Cue his campaign ad, which challenges listeners to think about what's really obscene in society:

"I remember the first time I saw a girl naked. And I mean full frontal head to toe, front and back, running in all her flaming glory. Of course, the story of that glory is that she was actually on fire at the time. Not merely hot, but really on fire. She was another one of those nasty, filthy gooks our country was teaching a lesson to down in Southeast Asia. American napalm, the torch of justice lit up for the whole world to see. I saw it on the TV, they showed it on all three channels. Amazing that they'd let us see that sort of thing, all that nudity, it was obscene. 

"But I know what's really obscene about a naked Vietnamese girl on fire. And I can tell you what's more vulgar, a bullet hole or a vulva. You can say that this poem is rude and crude and socially unacceptable or whatever you want, but I know what's really obscene. Do you?"

Though he wrote the poem a few years ago, never one to shy away from being provocative, he decided to use it as an official campaign ad this month.

"Most politicians are trying to be as safe as possible, so that challenged me to take the opposite approach," Weisser explains. "Too many people are asleep, we need to wake them up, so we're doing things that are designed to capture attention. Average people cuss a lot. I want to promote people talking [about important issues] and being less worried about whether their language is going to be considered appropriate."

He goes on to mention a campaign event he held at a strip club earlier this month at Sonny’s Gentlemen’s Club in Chandler — "Electile Dysfunction: Fighting CAP at the Polls."

CAP, the Center for Arizona Policy, is the right-wing religious group headed by pro-life activist Cathi Herrod. The campaign event was a success, he boasts, "but meanwhile, Cathy Harrod had nothing to do but shame this community. While [CAP's] claiming their moral superiority, they've done all these laws that have taken away women's rights. That's more obscene than a nipple," he says.

In his mind, the religious right vilifies foul language or something as natural as sex, while championing policies that are actually foul, he says.

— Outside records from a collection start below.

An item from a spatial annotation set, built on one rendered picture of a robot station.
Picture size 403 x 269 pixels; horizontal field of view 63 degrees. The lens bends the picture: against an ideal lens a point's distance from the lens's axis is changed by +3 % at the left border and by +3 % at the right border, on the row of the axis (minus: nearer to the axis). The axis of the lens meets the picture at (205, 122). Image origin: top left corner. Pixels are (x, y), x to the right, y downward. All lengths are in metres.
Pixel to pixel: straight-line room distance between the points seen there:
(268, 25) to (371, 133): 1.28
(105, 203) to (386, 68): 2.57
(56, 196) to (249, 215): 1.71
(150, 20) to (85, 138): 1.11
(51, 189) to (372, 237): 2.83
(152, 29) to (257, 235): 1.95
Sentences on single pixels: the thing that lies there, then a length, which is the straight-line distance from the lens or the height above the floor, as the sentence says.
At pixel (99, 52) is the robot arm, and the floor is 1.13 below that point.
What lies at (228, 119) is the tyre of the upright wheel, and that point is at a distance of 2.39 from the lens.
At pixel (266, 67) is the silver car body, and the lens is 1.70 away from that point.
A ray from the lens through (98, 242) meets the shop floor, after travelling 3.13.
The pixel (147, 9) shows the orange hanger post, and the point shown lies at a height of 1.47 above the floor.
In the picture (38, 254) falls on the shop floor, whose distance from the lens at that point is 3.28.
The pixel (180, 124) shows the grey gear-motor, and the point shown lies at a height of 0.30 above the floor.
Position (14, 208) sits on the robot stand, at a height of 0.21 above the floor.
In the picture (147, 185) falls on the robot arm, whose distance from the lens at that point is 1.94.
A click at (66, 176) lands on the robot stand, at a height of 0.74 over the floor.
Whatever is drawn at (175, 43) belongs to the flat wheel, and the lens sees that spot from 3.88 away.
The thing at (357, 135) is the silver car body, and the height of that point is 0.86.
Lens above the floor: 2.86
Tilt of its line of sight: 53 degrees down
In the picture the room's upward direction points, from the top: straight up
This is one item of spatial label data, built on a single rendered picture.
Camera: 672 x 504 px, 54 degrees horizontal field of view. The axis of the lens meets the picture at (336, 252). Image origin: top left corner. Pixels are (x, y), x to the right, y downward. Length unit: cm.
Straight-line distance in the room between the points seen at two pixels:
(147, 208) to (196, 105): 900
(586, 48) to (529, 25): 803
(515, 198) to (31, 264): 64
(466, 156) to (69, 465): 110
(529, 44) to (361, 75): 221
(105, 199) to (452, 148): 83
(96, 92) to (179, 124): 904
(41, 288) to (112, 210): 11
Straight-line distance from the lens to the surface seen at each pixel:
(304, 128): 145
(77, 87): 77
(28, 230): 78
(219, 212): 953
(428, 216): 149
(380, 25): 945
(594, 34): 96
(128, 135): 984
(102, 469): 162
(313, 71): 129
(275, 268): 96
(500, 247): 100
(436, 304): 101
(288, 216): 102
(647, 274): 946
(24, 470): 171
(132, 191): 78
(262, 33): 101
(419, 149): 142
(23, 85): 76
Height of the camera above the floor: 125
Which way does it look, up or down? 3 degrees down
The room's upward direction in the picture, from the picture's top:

What matters is action, not necessarily words, Weisser argues.

"It bothers me that so many people are ashamed of how they talk. Meanwhile we're drone-bombing weddings [in the Middle East]. That's obscene, not someone who wants to swear at times."

Consider the recent hot-mic video of Donald Trump bragging about sexual assault, says Weisser. Many people were horrified at the vulgar language he used, but "the problem isn't that he uses the words 'fuck' or 'pussy,' it's that he's willing to grope someone. His actions are the obscenity. Who knows how many people he's gotten away with doing things to and they're too ashamed to say anything."

Momentarily turning the conversation back to his election race, Weisser points out that Gosar endorsed Trump, adding, "Anyone who wants to claim a moral position and then endorse Trump becomes laughable."

As someone who has been writing poetry since he was a teenager, Weisser feels there's often a disconnect between writing powerful poems and what he terms, "walking the walk" and being an activist.

"I don't want to be another entertainer that has no oomph behind their work. I wasn't just going to write a poem that seemed to be about something that I wasn't ready to stand up for. Sometimes you have to put yourself to the side for the good of your country, or, say, the good of your vision. My vision is a better America that I'm not going to be able to enforce with just iambic pentameter," he says.

"I've gone though all these extremes to change the world, and it ends up being where I started, with a poem. Imagine that."